I’m worried there might be a misunderstanding: “No, no – Fat Apple” I explain, “a band…they said they would be playing…”

“Yeah, I know!” he smiles, “That’s what I’m talking about brother! Start walking up that trail and follow the music.”

Something about his sincerity and the glint in his eye left me no choice but to instantly trust him. Five minutes later, walking on the dark path in what seems to be a forest, I start questioning my decision. There are people camped, even back here, but not many people around – they are all either in their tents, or hidden in the shadows of small camp fires, cuddling in pairs or solemnly watching the embers glow.

Then I hear the music.

Faintly at first, but definitely getting louder as I walk-on. Suddenly, without warning, the forest seems to open up into a kind of den where cut-outs of stars hang from a canopy of sheets, suspended between trees, giant tie-die tapestries and stained-glass effects mix in with swirling lights and a blazing bonfire; on one side of which Fat Apple is playing, and on the other sits almost a hundred or so people, swaying to the music, faces radiant, blending in with the forest and letting the sexy funk of Fat Apple serve as the final desert to this two-day musical meal.

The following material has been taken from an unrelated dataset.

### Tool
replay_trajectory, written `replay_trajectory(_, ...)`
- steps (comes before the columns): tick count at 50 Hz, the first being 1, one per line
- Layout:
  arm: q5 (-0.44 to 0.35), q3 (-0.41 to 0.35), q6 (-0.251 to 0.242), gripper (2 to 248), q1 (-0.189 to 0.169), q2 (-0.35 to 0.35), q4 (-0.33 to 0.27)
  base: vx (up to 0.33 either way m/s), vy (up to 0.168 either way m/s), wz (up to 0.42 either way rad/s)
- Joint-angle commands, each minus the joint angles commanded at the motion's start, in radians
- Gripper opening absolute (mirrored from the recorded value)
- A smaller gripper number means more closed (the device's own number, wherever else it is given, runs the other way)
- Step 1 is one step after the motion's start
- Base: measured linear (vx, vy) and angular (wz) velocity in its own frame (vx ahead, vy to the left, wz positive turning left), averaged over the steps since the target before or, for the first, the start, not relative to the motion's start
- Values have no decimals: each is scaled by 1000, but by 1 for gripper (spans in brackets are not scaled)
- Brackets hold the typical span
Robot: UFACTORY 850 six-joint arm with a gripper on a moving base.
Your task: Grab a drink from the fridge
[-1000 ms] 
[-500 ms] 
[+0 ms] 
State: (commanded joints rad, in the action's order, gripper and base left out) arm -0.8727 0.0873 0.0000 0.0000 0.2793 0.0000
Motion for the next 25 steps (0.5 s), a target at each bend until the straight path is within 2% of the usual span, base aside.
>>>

“Welcome to Appleland!” percussionist Barry Cooper says to me as the band takes a short break. I am blown away. A security guard comes walking by and stops one of the band members – “Did you guys think of this? You know, I’ve been doing security here for years and this must be the most creative thing I have seen done with this land.” Indeed, Fat Apple converted a small hidden piece of forest into none-other than what they call “Appleland.” It was the hidden surprise in a festival filled with surprises.

Guitarist Scott Lloyd smiles, “Eventually we want to bring this to all the festivals.” Meanwhile Matt Pierce, the saxophone player for Lake Trout, makes a guest appearance as the band goes back on. I stay for 4:20 and eventually find the way back to my car where I will be sleeping for the night. On the trail back, two lovely girls join me. We walk silently back to one of the main camp areas. When we are almost there, the one turns to me and says, “Today is special, isn’t it?”

“And it’s my birthday too!” I laugh.

She hugs me and says quite sincerely, “I hope the rest of your year is a good as this weekend!”

“So do I” I say. And I mean it too…that would be one great year.

We all laugh and as I head back to my car, I wave goodbye to those two lovely girls. “That would be one great year” I think to myself.

__________

Benjy Eisen is a roller-coaster engineer and the inventor of The Oreo Cookie…maybe.